● **EXERCISE DIRECTIONS**: The entries below should be written out again exactly as they stand.

**** DATASET RECORDS ****

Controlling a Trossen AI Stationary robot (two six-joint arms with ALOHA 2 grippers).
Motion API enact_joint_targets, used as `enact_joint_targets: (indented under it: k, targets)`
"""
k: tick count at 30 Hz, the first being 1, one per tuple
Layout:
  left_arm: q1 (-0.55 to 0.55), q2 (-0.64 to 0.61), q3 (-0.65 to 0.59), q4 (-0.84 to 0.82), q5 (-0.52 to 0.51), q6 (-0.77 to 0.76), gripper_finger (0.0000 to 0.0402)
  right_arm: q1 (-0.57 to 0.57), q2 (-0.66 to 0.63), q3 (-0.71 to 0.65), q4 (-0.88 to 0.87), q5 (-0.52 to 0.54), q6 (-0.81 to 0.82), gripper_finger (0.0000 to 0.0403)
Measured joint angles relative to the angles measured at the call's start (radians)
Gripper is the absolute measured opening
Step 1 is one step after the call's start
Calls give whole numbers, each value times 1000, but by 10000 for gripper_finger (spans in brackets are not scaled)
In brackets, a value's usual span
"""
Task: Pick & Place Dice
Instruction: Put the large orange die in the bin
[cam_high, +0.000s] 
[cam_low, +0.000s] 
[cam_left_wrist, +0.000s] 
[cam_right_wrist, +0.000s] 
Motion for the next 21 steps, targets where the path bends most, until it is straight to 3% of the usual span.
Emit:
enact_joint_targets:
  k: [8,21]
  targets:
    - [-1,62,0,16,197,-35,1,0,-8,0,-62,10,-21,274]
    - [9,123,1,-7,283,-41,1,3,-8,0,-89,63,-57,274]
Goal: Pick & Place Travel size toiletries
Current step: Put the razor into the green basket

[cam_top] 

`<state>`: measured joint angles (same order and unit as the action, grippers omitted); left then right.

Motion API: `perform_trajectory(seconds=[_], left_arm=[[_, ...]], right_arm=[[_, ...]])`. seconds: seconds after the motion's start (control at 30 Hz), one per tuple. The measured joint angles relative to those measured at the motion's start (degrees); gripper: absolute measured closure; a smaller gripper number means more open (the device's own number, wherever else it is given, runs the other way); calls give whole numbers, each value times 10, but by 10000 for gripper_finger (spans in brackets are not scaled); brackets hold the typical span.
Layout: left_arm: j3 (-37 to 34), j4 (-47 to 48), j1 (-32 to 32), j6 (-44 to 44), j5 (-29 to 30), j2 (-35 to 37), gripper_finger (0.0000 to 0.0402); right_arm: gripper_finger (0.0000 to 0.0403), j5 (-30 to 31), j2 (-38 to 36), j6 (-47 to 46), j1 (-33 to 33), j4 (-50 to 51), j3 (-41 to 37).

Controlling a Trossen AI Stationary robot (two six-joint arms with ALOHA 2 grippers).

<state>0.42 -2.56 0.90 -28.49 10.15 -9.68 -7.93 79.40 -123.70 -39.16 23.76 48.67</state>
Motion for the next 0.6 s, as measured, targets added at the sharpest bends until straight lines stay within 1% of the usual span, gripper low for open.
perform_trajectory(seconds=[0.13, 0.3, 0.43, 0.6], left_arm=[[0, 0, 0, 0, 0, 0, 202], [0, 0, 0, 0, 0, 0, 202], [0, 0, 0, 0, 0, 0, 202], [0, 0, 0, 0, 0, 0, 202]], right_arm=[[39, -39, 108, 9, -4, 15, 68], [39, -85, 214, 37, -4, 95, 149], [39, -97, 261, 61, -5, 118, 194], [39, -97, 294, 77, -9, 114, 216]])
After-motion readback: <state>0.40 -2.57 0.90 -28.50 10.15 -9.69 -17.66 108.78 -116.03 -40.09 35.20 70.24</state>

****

● **THE COMPLETED TASK**:
Controlling a Trossen AI Stationary robot (two six-joint arms with ALOHA 2 grippers).
Motion API enact_joint_targets, used as `enact_joint_targets: (indented under it: k, targets)`
"""
k: tick count at 30 Hz, the first being 1, one per tuple
Layout:
  left_arm: q1 (-0.55 to 0.55), q2 (-0.64 to 0.61), q3 (-0.65 to 0.59), q4 (-0.84 to 0.82), q5 (-0.52 to 0.51), q6 (-0.77 to 0.76), gripper_finger (0.0000 to 0.0402)
  right_arm: q1 (-0.57 to 0.57), q2 (-0.66 to 0.63), q3 (-0.71 to 0.65), q4 (-0.88 to 0.87), q5 (-0.52 to 0.54), q6 (-0.81 to 0.82), gripper_finger (0.0000 to 0.0403)
Measured joint angles relative to the angles measured at the call's start (radians)
Gripper is the absolute measured opening
Step 1 is one step after the call's start
Calls give whole numbers, each value times 1000, but by 10000 for gripper_finger (spans in brackets are not scaled)
In brackets, a value's usual span
"""
Task: Pick & Place Dice
Instruction: Put the large orange die in the bin
[cam_high, +0.000s] 
[cam_low, +0.000s] 
[cam_left_wrist, +0.000s] 
[cam_right_wrist, +0.000s] 
Motion for the next 21 steps, targets where the path bends most, until it is straight to 3% of the usual span.
Emit:
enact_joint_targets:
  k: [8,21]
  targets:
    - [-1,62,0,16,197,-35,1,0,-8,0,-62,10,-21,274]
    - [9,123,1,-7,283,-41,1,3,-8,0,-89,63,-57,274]
Goal: Pick & Place Travel size toiletries
Current step: Put the razor into the green basket

[cam_top] 

`<state>`: measured joint angles (same order and unit as the action, grippers omitted); left then right.

Motion API: `perform_trajectory(seconds=[_], left_arm=[[_, ...]], right_arm=[[_, ...]])`. seconds: seconds after the motion's start (control at 30 Hz), one per tuple. The measured joint angles relative to those measured at the motion's start (degrees); gripper: absolute measured closure; a smaller gripper number means more open (the device's own number, wherever else it is given, runs the other way); calls give whole numbers, each value times 10, but by 10000 for gripper_finger (spans in brackets are not scaled); brackets hold the typical span.
Layout: left_arm: j3 (-37 to 34), j4 (-47 to 48), j1 (-32 to 32), j6 (-44 to 44), j5 (-29 to 30), j2 (-35 to 37), gripper_finger (0.0000 to 0.0402); right_arm: gripper_finger (0.0000 to 0.0403), j5 (-30 to 31), j2 (-38 to 36), j6 (-47 to 46), j1 (-33 to 33), j4 (-50 to 51), j3 (-41 to 37).

Controlling a Trossen AI Stationary robot (two six-joint arms with ALOHA 2 grippers).

<state>0.42 -2.56 0.90 -28.49 10.15 -9.68 -7.93 79.40 -123.70 -39.16 23.76 48.67</state>
Motion for the next 0.6 s, as measured, targets added at the sharpest bends until straight lines stay within 1% of the usual span, gripper low for open.
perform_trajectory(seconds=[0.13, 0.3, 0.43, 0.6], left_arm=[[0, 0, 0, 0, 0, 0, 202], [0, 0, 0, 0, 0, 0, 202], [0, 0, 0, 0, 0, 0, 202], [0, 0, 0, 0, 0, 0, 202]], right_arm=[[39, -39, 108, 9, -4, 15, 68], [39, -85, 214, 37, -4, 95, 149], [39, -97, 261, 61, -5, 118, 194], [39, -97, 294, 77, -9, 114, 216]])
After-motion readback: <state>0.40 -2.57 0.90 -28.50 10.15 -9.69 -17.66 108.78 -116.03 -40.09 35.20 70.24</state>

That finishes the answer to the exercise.